Additionally, we used immunofluorescence (IF) staining and confocal laser microscopy to detect and analyze the expressions of α-SMA and ECM of the NPDFs stimulated by TGF-β1 (20 ng/ml) and treated with or without LE (500 μg/mL). Briefly, 1.5 × 105 NPDFs were seeded in a six-well plate containing a coverslip per well. Subsequently, PBS or TGF-β1 (20 ng/mL) was added, and the cells were treated with PBS or 500 μg/mL LE for 24 hours.
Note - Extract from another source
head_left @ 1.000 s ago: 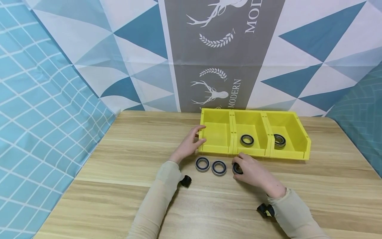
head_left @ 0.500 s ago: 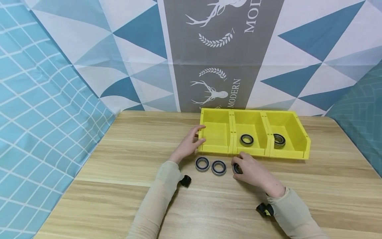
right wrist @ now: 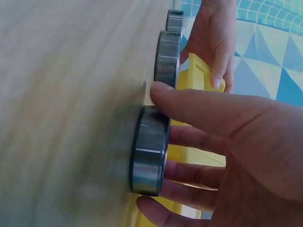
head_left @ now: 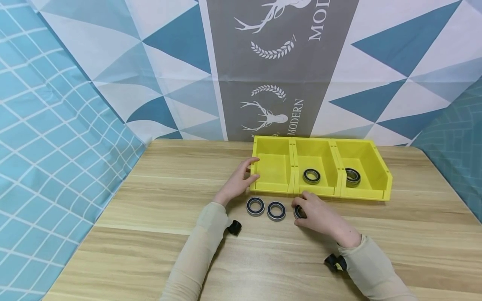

Next, the NPDFs were fixed with 4% paraformaldehyde and added to 0.2% Triton X-100 to increase permeability, followed by the addition of antibodies of α-SMA (Cell Signaling), FBN (Cell Signaling), ERK (Cell Signaling), and p-ERK-1/2 (Cell Signaling), and incubated overnight at 4 °C. Subsequently, rabbit fluorescent antibodies with exciting / absorbing wavelengths of 488 / 500–560 nm were added to these cells for incubation. Finally, the stained NPDFs were visualized and photo-captured using laser scanning confocal microscopy (TCS SP5 II; Leica, Wetzlar, Germany).

Cell migration

Because fibroblast mobility is associated with polyp volume expansion, we used the transwell migration assay to assess the individual cell migration status of TGF-β1-stimulated NPDF in the presence or absence of LE. 24-well hanging inserts (Millicel Cell Culture Inserts; Merck) with 8 μm mini-holes were used and placed in a 24-well plate. Next, the Roswell Park Memorial Institute (RPMI)-free culture medium was added to the transwell high chamber, and 2 × 104 NPDFs were seeded. The RPMI culture medium was then added to the transwell low chamber. The fibroblasts migrating to the low chamber were fixed with 4% paraformaldehyde after adding PBS or TGF-β1 (20 ng/mL) with PBS or LE (500 μg/mL) for 24 and 48 hours in the upper chamber. Finally, the insert was inverted after adding crystal violet dye (Sigma) to the cells. A light microscope was used to visualize and photo-capture the stained NPDFs from five selected viewpoints.

Statistical analysis

During IHC, three results were measured for each patient, and a total of nine results were obtained for the three patients. Subsequently, paired Student’s t-tests were used for the statistical analysis before and after treatment. In the experimental part of RT-PCR, western blotting, IF, and migration assay, each result was performed at least three times and presented as a mean with standard deviation. Next, the differences between the two groups were evaluated using the unpaired Student’s t-test for statistical analysis. Statistically, a significant difference was considered at a p-value less than 0.05 and was marked with * on the graph, less than 0.01 as **, and less than 0.001 as ***. Additionally, another group was marked with #, ##, and ### to indicate when two kinds of groups were analyzed together.